Monday, 30 September 2013

African Breed of Cattle Harbours Potential Defense Against Life-Threatening Parasite

Sep. 27, 2013 — Every year, millions of cattle die of trypanosomosis. The UN and the International Livestock Research Institute list trypanosomosis among the ten diseases of cattle with the greatest impact on the poor. In Africa the disease is known as "Nagana," which translates literally as "being in low or depressed spirits." The disease is caused by a parasite that enters the animals' blood as a result of the bite of the Tsetse fly.

Surprisingly, one West-African dwarf cattle breed, the Baoulé, seems less affected by trypanosomosis than others. When they are infected, Baoulé cattle develop fever and lose weight but do not necessarily die. Their immune system is thus better able to fight the parasite than that of other breeds. In other words, the cattle seem to have a natural tolerance against the parasite.

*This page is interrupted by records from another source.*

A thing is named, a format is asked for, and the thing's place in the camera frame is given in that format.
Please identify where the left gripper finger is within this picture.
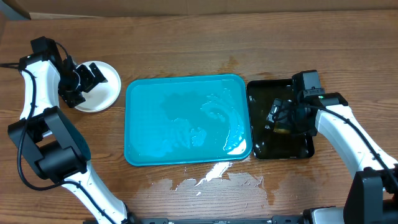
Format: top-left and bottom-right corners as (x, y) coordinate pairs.
(89, 62), (108, 83)
(76, 65), (95, 93)

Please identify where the small white stained plate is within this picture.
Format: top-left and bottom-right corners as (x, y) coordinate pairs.
(75, 61), (121, 113)

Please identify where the yellow green sponge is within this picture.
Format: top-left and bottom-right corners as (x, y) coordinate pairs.
(273, 121), (292, 134)

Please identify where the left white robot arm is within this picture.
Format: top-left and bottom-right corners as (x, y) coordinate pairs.
(7, 37), (137, 223)

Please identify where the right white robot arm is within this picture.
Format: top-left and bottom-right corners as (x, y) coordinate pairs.
(267, 70), (397, 224)

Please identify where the black plastic tray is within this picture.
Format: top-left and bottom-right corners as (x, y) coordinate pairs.
(247, 79), (315, 160)

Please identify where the teal plastic tray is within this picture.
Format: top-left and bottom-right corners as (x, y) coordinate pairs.
(124, 74), (252, 167)

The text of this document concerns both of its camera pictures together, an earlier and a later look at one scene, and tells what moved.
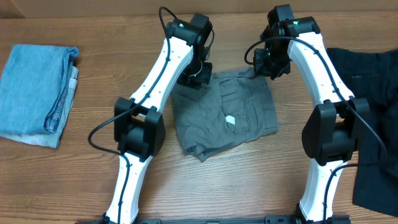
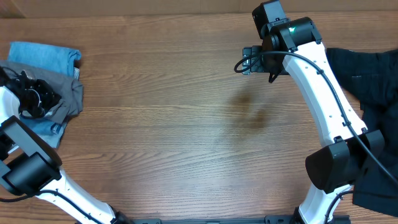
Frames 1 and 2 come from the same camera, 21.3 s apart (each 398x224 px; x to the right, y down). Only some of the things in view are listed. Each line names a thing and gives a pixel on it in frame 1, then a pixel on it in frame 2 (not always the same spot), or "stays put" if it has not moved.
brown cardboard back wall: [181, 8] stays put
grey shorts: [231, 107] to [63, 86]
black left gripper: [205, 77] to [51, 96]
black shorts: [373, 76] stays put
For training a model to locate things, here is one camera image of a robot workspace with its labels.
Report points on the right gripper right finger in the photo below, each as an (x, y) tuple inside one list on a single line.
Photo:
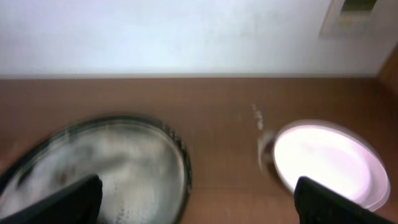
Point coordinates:
[(316, 204)]

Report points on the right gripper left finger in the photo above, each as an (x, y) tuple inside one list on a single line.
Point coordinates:
[(78, 203)]

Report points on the pinkish white plate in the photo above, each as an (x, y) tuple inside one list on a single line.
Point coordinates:
[(334, 157)]

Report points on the round black tray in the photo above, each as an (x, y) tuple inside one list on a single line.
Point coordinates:
[(142, 163)]

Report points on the white wall socket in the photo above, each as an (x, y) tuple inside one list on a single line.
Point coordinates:
[(348, 18)]

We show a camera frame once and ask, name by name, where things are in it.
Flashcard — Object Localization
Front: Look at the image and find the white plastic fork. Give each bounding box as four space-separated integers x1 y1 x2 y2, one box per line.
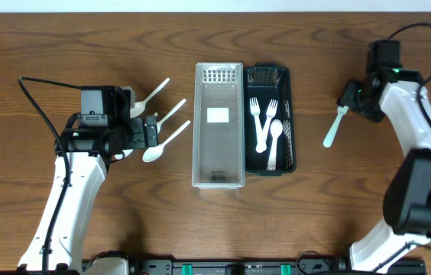
249 97 267 153
262 99 278 141

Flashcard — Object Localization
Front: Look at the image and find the white plastic spoon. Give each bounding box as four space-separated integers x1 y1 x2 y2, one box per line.
142 120 191 163
157 99 186 133
115 113 157 160
130 78 170 118
267 119 283 171

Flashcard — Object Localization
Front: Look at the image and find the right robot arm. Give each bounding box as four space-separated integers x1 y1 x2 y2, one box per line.
338 40 431 273

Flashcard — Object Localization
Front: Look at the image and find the black plastic basket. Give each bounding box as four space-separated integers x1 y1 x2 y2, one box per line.
243 63 297 176

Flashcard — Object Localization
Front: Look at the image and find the pale green plastic fork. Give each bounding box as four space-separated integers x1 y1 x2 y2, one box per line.
322 106 348 148

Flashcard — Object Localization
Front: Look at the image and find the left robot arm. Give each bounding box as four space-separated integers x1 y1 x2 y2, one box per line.
18 86 157 274

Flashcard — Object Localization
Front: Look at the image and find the clear plastic basket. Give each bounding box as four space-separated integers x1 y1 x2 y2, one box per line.
192 63 245 189

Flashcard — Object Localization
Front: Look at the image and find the black mounting rail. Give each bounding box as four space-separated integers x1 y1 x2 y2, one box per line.
0 251 427 275

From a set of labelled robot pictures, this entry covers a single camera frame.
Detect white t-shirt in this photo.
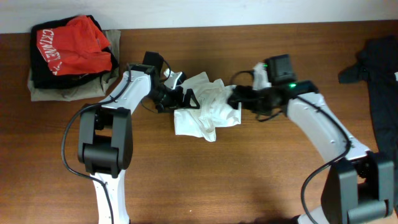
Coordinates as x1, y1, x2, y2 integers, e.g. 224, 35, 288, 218
174, 72, 241, 142

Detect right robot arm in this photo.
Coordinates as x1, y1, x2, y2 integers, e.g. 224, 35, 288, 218
228, 80, 394, 223

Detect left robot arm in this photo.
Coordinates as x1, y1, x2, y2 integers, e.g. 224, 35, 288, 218
78, 64, 200, 223

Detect khaki folded garment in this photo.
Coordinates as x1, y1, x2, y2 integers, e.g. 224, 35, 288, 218
27, 29, 122, 103

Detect red folded shirt white lettering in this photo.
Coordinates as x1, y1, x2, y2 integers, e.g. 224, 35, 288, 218
36, 16, 113, 76

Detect black folded shirt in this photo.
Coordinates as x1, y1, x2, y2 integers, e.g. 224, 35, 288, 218
29, 16, 119, 89

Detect black garment at right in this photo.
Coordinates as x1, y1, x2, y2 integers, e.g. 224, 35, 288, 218
338, 35, 397, 210

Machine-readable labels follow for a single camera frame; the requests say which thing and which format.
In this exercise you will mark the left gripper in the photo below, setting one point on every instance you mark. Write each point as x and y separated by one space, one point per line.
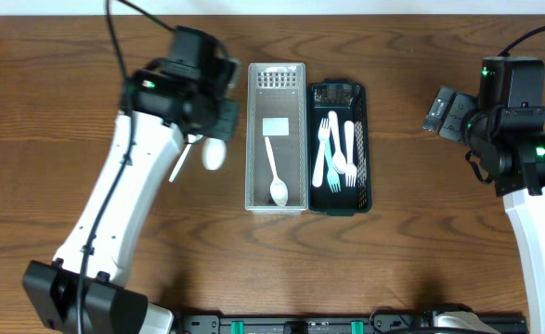
226 119

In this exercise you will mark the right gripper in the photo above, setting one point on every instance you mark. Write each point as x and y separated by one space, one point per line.
451 117

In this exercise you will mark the white spoon bowl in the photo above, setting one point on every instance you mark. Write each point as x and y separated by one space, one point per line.
191 140

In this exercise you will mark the white spoon crossing diagonal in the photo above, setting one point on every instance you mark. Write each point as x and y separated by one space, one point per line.
214 153

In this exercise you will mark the white spoon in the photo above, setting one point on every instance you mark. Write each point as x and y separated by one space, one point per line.
278 188
338 157

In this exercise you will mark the white fork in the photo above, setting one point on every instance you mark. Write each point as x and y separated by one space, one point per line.
350 168
324 132

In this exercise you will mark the pale green fork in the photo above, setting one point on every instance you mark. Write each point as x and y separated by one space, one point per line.
333 178

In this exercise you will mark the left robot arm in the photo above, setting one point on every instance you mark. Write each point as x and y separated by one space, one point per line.
83 289

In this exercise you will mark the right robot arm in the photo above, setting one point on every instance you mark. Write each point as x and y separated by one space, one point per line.
515 164

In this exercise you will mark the white label in basket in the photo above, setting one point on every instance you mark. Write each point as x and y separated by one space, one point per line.
275 127

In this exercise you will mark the clear plastic basket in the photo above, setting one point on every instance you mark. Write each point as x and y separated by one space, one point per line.
276 90

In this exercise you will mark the black plastic basket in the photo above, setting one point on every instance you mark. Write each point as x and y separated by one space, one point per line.
348 99

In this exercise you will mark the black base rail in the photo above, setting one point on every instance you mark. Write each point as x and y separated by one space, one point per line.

A method to detect different trypanosomes
Katja Silbermayr from the Institute of Parasitology of the University of Veterinary Medicine, Vienna (Vetmeduni), together with an international research team, collected blood samples from three cattle types. The scientists have developed a method that can identify the parasites responsible for trypanosomosis, the trypanosomes, and can even detect three different forms of the parasite in a single step. The information is extremely valuable to veterinarians and farmers as each type of trypanosome causes a slightly different disease progression and requires a different type of treatment.